Id. (emphasis added).

¶ 31 Instantly, because Officer Rodriguez no longer had reasonable suspicion at the point that the robbery victim came to the scene and eliminated Guillespie as a robbery suspect, any further detention of him was improper.[4] He was free to leave at this point and the officer's handcuffing and subsequent (second) pat-down and seizure of the pill bottles was illegal. Accordingly, we reverse Guillespie's judgment of sentence.

*662 ¶ 32 Judgment of sentence reversed. Case remanded for a new trial. Jurisdiction relinquished.[5]

NOTES

[1] Terry v. Ohio, 392 U.S. 1, 88 S. Ct. 1868, 20 L. Ed. 2d 889 (1968).

[2] Additionally, we note that the location and consistency of an object have been determinative factors upholding the "plain feel" search of a defendant during a lawful pat-down. See Commonwealth v. Johnson, 429 Pa.Super. 158, 631 A.2d 1335 (1993) (where drugs were found in defendant's crotch area after lawful pat down and where consistency of package gave rise to probable cause, subsequent search and seizure of contraband upheld under plain feel exception to the warrant requirement). In the present case, the bottles were not in a suspicious location on Guillespie's person, nor did they reveal an incriminating consistency through the officer's tactile sense.

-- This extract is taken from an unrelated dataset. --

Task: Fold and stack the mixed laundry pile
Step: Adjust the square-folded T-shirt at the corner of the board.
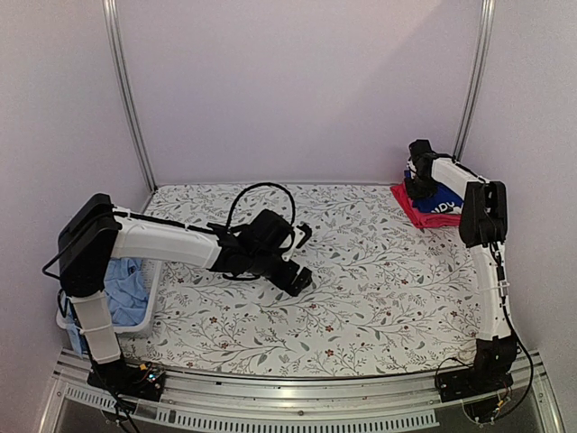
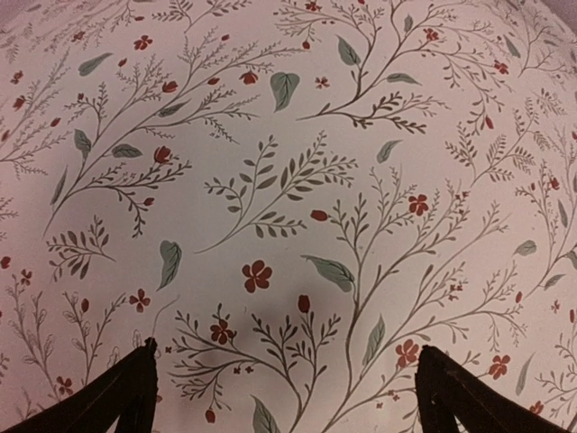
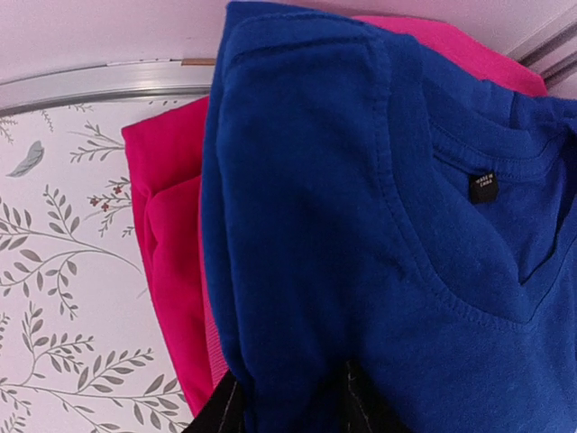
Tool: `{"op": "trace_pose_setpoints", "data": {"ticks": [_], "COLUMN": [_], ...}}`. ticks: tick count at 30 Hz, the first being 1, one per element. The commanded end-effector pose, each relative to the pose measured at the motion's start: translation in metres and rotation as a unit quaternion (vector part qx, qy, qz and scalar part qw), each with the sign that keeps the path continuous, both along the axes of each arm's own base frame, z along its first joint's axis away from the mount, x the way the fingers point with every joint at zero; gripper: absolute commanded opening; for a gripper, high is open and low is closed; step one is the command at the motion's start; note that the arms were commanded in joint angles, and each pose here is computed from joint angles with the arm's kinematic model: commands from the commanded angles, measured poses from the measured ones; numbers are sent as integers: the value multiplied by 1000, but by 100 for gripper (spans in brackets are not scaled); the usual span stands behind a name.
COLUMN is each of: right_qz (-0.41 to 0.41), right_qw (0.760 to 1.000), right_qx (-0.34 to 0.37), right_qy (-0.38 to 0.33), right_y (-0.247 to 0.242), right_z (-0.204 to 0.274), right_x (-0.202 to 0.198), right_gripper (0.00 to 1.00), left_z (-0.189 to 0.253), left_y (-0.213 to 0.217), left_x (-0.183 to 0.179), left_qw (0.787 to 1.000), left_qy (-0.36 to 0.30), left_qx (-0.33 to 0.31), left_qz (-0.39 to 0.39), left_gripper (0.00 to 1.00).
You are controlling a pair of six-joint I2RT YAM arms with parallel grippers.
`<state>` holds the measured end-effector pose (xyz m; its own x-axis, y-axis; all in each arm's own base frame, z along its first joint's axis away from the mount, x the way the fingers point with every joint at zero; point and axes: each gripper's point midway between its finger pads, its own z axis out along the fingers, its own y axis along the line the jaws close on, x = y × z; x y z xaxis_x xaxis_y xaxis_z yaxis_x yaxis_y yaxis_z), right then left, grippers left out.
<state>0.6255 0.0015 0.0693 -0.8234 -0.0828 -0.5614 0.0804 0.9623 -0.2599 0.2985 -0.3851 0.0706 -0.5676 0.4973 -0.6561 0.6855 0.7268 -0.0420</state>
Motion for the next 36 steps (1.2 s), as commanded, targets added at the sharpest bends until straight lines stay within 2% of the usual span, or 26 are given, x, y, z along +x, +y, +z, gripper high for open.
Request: {"op": "trace_pose_setpoints", "data": {"ticks": [1,7,17,23,32,33,36], "right_qz": [-14,-3,88,112,127,129,132], "right_qw": [1000,1000,987,983,983,983,983], "right_qx": [-26,-5,118,138,128,128,125], "right_qy": [-6,-12,-60,-49,-23,-18,-9], "right_y": [-9,-5,44,55,53,54,54], "right_z": [4,11,60,59,47,44,38], "right_x": [3,5,14,6,-11,-12,-14], "right_gripper": [22,0,0,0,0,1,17], "left_z": [14,12,13,14,14,14,18], "left_y": [4,7,6,5,2,2,2], "left_x": [6,3,3,2,3,3,5], "left_qw": [1000,1000,1000,1000,1000,1000,1000], "left_qy": [-13,-11,-9,-10,-12,-12,-16], "left_qx": [-10,-5,-14,-16,-18,-18,-19], "left_qz": [6,7,8,7,3,3,4], "left_gripper": [100,100,100,100,100,100,100]}}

[3] In fact, at trial Officer Rodriguez testified that "crack cocaine can either most [sic] commonly out in the streets probably be put in a little zip lock bag. If not in a zip lock bag, then be put into an empty container of Tic Tac Mints that you get in the store or a ChapStick tube can be hollowed and it can be put in that. Probably one of the more common things out in the street is a 35 millimeter film canister or like a pill bottle."

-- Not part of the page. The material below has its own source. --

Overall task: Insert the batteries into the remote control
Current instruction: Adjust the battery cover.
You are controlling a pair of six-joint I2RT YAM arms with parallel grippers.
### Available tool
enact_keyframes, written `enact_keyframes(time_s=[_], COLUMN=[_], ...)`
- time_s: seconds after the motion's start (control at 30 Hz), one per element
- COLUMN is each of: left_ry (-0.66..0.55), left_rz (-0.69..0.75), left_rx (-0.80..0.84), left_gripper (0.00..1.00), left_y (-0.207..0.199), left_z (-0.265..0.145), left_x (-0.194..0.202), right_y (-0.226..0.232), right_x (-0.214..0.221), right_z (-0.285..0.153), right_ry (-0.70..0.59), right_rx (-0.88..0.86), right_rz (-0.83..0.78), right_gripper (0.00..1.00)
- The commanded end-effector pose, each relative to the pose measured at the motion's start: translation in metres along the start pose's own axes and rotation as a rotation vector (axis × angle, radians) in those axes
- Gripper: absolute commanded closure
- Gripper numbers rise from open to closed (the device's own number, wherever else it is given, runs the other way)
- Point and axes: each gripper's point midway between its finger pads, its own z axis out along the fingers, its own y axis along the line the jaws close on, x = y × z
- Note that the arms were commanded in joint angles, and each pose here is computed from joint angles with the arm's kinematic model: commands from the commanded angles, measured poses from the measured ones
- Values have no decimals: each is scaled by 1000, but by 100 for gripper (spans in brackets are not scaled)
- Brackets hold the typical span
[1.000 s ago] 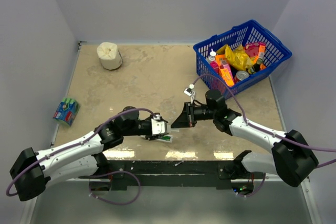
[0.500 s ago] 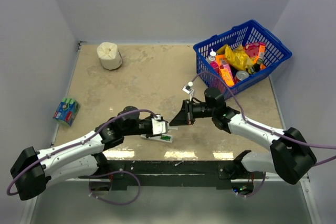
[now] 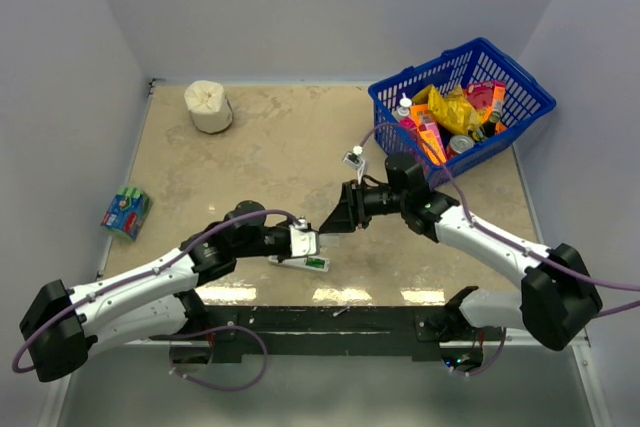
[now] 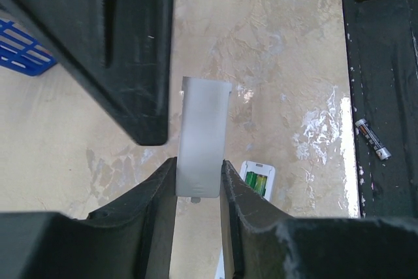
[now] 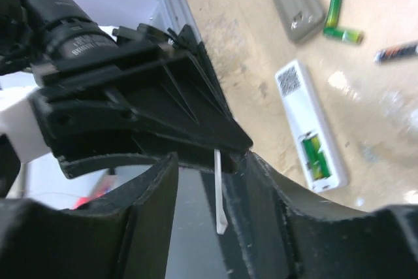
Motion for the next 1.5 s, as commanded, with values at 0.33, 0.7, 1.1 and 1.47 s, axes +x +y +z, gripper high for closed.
enact_keyframes(time_s=[0.33, 0.7, 1.1, 1.47], left_ry=[3, -7, -17, -28], left_rz=[10, -62, -124, -156], left_rx=[61, 19, -23, -31], left_gripper=[91, 96, 98, 98], left_y=[4, 14, 21, 24], left_z=[-15, -18, -17, -17], left_x=[-40, -55, -59, -61], right_y=[29, 54, 42, 31], right_x=[-52, -33, -16, -2], right_z=[-69, -61, -45, -36], right_ry=[56, 105, 210, 291], right_rx=[267, 252, 283, 296], right_rz=[-905, -1282, -1330, -1343], right_gripper=[36, 34, 40, 47])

[4] We note that were there record evidence that no time elapsed from the point at which the robbery victim arrived to identify the suspects and when the officers found the drugs discarded by Guillespie's co-defendant, Officer Rodriguez would have had reasonable suspicion to further detain and search Guillespie. However, the facts lead to a contrary result.

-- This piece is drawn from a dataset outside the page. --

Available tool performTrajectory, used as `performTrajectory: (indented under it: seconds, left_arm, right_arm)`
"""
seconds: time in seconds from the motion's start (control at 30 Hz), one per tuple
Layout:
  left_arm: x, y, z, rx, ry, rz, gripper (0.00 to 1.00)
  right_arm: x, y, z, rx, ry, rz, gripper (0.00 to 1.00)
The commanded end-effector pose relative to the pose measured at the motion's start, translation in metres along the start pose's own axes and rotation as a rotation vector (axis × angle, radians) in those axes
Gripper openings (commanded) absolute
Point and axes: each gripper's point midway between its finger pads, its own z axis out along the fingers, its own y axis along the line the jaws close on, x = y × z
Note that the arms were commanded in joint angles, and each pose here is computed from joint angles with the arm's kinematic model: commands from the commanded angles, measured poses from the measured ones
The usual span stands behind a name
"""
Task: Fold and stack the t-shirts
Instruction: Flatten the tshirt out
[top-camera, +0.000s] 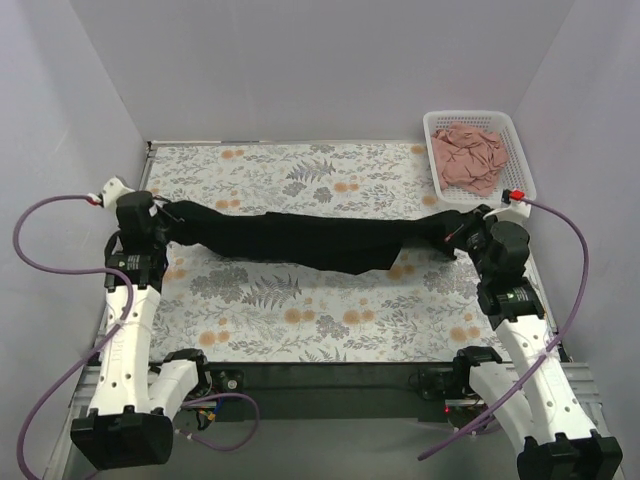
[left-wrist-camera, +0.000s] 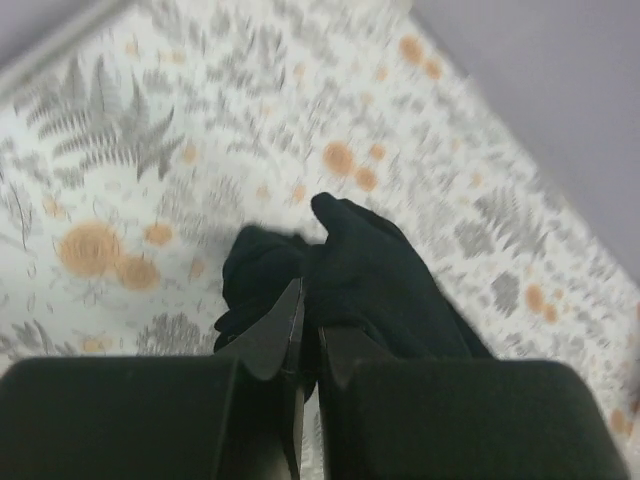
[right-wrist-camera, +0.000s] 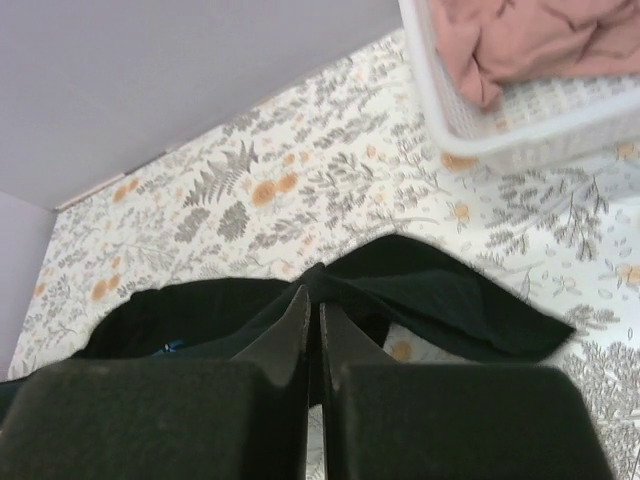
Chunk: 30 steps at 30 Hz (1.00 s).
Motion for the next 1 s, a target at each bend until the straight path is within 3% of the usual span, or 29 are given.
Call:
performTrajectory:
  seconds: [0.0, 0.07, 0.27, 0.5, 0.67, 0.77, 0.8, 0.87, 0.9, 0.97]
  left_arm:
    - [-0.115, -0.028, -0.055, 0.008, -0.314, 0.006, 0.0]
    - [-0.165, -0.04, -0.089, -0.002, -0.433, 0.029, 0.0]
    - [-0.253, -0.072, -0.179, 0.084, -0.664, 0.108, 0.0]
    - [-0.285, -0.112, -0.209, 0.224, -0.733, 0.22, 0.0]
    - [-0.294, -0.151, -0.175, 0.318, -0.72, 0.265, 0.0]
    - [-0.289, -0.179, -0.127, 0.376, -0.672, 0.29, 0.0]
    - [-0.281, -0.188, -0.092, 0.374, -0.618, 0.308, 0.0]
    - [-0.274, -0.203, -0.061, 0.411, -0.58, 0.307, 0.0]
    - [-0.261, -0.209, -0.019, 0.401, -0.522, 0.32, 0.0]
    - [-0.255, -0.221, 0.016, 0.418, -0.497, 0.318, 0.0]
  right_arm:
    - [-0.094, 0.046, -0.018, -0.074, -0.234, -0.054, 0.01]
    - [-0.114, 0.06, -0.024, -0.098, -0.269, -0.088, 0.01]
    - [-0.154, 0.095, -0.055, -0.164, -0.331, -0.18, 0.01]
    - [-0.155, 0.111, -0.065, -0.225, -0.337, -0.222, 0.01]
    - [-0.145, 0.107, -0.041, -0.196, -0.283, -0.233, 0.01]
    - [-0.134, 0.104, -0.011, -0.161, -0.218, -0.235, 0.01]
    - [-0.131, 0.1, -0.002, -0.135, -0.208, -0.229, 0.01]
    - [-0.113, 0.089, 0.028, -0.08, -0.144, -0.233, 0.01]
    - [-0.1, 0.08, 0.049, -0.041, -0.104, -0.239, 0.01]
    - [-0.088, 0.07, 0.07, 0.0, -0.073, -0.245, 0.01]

[5] Moreover, we do not find that there was an independent basis to warrant the search of appellant's pockets and ultimate seizure of contraband therein based upon the receipt of information that there were outstanding warrants for Guillespie's arrest. At this point the officers no longer had reasonable suspicion to detain Guillespie. Officer Rodriguez freely admitted that before he checked to see if there were any outstanding warrants for Guillespie's arrest, the victim had equivocally stated that Guillespie and his co-defendant were not the perpetrators of the robbery. Therefore, since the officers had no right to have detained him to run such a check, the fact of his outstanding warrants would not have come to light and there would have been no independent basis for his arrest and inevitable discovery of the contraband in his search incident to such arrest had the officers acted properly.

"The inevitable discovery rule, sometimes referred to as the `independent source rule,' provides that if the prosecution can demonstrate that the evidence in question was procured from an independent origin, such evidence is admissible." Commonwealth v. Melendez, 544 Pa. 323, 332, 676 A.2d 226, 230 (1996). The burden is on the Commonwealth to prove that the secondary evidence (in this case the contraband) was gathered by means sufficiently distinguishable from any illegality so as to be "purged of its primary taint" rather than deriving from exploitation of the illegality. Commonwealth v. Brooks, 468 Pa. 547, 558-59, 364 A.2d 652, 657 (1976). We do not find that the present facts justify application of the limited "independent source" rule. There are no circumstances truly independent from the illegal search that would justify admission of the contraband.